No big deal. Along with my ability to cry, I had lost my fear of the darkness down there. I still got no food, nor water, so I always kept a slice of stale bread, if I could, in my pockets, sifting for crumbs as I lay in the dark, and drank as often as I could manage during the day. I had developed my version of a pregnant woman’s labour pack, the bare essentials in one place, in my own case as much in the way of odd scraps in my pockets as I could get and a fully hydrated body.

Three days was pushing it, though, as while I had got used to fasting, it was the thirst that got me. Once, only once, when the witch had sent me there for four days, I tried drinking my own piss from the chamber pot, but it didn’t really help. I suppose most people would have vomited by that stage, but, well..

It wasn’t the first time. I will say no more. Cunningham’s friends….

I went into the darkness almost grateful. Every day I spent in there was a day I wasn’t raped, and while I know the apologists for those things tell stories of ‘learning to like it’, that never fucking happened; every single time was a nightmare, and the nightmare was endless, a horror story in an infinite number of chapters.

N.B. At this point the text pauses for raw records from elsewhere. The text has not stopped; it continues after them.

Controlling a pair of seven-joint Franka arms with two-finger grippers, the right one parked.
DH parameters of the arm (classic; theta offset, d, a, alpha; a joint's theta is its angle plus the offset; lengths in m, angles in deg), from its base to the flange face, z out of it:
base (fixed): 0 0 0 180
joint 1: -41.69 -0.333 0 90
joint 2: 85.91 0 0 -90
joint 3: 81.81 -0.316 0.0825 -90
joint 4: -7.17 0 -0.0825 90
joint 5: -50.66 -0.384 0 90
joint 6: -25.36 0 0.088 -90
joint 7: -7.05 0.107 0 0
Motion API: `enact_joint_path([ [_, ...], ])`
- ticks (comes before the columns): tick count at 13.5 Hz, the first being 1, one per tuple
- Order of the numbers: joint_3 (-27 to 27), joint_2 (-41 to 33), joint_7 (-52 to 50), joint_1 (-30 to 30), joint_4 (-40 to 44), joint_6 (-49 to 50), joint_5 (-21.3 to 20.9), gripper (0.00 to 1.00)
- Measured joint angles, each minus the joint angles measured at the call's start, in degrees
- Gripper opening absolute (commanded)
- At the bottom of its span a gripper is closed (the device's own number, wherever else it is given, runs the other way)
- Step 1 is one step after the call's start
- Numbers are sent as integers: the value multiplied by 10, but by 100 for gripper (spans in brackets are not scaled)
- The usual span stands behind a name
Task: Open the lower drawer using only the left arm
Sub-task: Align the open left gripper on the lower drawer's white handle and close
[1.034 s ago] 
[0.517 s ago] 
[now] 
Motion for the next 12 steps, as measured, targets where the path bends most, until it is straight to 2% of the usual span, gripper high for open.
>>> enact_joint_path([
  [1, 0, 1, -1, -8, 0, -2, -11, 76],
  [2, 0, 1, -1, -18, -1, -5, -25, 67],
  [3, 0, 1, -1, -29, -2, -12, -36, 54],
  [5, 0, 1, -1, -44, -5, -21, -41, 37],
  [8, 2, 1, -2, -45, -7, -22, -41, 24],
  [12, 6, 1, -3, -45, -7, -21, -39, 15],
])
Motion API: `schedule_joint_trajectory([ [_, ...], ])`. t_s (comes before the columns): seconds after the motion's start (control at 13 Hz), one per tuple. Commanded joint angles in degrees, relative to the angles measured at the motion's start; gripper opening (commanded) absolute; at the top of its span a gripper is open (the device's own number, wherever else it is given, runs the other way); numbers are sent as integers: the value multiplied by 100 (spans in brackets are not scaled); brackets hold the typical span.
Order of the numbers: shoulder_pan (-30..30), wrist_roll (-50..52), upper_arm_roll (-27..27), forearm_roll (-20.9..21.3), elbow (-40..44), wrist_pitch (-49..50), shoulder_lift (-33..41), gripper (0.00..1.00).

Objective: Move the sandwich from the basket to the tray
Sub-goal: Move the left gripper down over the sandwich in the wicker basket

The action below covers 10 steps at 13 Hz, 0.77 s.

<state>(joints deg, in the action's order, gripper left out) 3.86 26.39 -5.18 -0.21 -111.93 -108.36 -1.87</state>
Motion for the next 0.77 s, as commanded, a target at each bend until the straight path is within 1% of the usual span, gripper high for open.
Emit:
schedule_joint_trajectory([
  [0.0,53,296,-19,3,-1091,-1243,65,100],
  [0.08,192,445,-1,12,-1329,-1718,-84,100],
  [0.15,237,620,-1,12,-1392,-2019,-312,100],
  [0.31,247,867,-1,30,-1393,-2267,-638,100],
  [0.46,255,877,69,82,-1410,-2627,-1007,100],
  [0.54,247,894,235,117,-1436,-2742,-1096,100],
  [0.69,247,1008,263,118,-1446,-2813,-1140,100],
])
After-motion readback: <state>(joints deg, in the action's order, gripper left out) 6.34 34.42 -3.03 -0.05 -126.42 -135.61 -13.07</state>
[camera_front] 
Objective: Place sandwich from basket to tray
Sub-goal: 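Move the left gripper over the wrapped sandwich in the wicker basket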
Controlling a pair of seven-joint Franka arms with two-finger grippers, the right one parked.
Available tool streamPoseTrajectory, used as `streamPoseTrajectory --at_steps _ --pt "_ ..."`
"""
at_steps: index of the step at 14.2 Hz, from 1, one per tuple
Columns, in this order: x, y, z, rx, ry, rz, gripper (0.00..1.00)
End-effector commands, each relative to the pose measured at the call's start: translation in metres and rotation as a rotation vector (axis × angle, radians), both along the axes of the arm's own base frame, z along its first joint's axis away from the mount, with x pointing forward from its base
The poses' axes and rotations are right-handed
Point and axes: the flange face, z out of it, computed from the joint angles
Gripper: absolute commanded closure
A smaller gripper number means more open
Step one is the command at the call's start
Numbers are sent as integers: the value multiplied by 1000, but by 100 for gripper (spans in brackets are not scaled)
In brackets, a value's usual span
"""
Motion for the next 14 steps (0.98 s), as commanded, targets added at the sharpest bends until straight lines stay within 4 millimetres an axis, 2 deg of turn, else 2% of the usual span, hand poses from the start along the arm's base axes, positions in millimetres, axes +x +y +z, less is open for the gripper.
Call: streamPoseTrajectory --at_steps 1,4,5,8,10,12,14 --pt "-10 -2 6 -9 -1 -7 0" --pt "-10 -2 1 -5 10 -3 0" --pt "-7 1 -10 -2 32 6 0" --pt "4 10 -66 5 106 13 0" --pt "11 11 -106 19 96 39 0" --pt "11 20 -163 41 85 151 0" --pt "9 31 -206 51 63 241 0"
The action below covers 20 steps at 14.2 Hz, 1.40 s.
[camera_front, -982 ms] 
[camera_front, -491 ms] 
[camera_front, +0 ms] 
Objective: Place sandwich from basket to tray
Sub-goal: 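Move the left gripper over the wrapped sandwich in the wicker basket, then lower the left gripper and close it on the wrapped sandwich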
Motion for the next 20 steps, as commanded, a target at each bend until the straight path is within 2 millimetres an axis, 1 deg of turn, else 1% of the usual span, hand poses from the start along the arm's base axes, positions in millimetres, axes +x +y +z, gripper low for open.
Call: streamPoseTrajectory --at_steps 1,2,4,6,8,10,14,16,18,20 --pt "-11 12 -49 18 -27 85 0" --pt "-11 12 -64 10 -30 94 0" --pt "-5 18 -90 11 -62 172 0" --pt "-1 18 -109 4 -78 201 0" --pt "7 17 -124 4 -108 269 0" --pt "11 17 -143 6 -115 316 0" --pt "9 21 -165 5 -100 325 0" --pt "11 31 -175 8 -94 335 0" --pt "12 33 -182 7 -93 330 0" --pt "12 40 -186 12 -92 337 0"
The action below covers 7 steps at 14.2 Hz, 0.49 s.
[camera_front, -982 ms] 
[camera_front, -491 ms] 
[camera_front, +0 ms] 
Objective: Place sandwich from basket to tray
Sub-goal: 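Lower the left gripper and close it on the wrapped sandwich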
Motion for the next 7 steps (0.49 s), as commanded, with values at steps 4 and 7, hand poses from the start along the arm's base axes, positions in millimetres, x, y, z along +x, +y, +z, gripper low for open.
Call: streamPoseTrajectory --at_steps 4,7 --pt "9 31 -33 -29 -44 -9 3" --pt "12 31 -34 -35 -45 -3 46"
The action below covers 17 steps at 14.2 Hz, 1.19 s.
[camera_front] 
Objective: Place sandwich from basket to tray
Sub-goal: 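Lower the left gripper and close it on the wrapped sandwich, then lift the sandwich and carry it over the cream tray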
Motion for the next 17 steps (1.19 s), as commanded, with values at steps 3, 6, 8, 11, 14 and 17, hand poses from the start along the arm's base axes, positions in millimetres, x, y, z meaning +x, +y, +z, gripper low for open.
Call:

I was actually looking at my approaching legal maturity, and what would happen then? Released into society with a thank you, and a story for the papers? Or a spade to the back of the head and a shallow grave somewhere? Or that cunt Mitchell, a needle, and just another teenaged dead junkie found in an alley? I clung to Karen, prayed to my goddess, she couldn’t fail me, because if she did, I was dead.

I had, by now, a technique of sorts, and it was a type of catatonia. I recycled, endlessly, the good times. Almost beating that lad on my first race. Betson and the apple juice. My first kiss with Em. My first sight of Karen’s thighs slipping smoothly together under the tiniest of skirts. Sid getting really, really excited about Niven’s invented universe. Nana screaming at the sky on a wild day on top of the high fells, feeling the world and life hammering through her soul. Racing Iain home. That kiss with Em in the alley when she came on my thigh. I knew all about coming, now, oh yes, but that, that was a small clean thing that I held in my soul to keep the filth of my life from soiling it.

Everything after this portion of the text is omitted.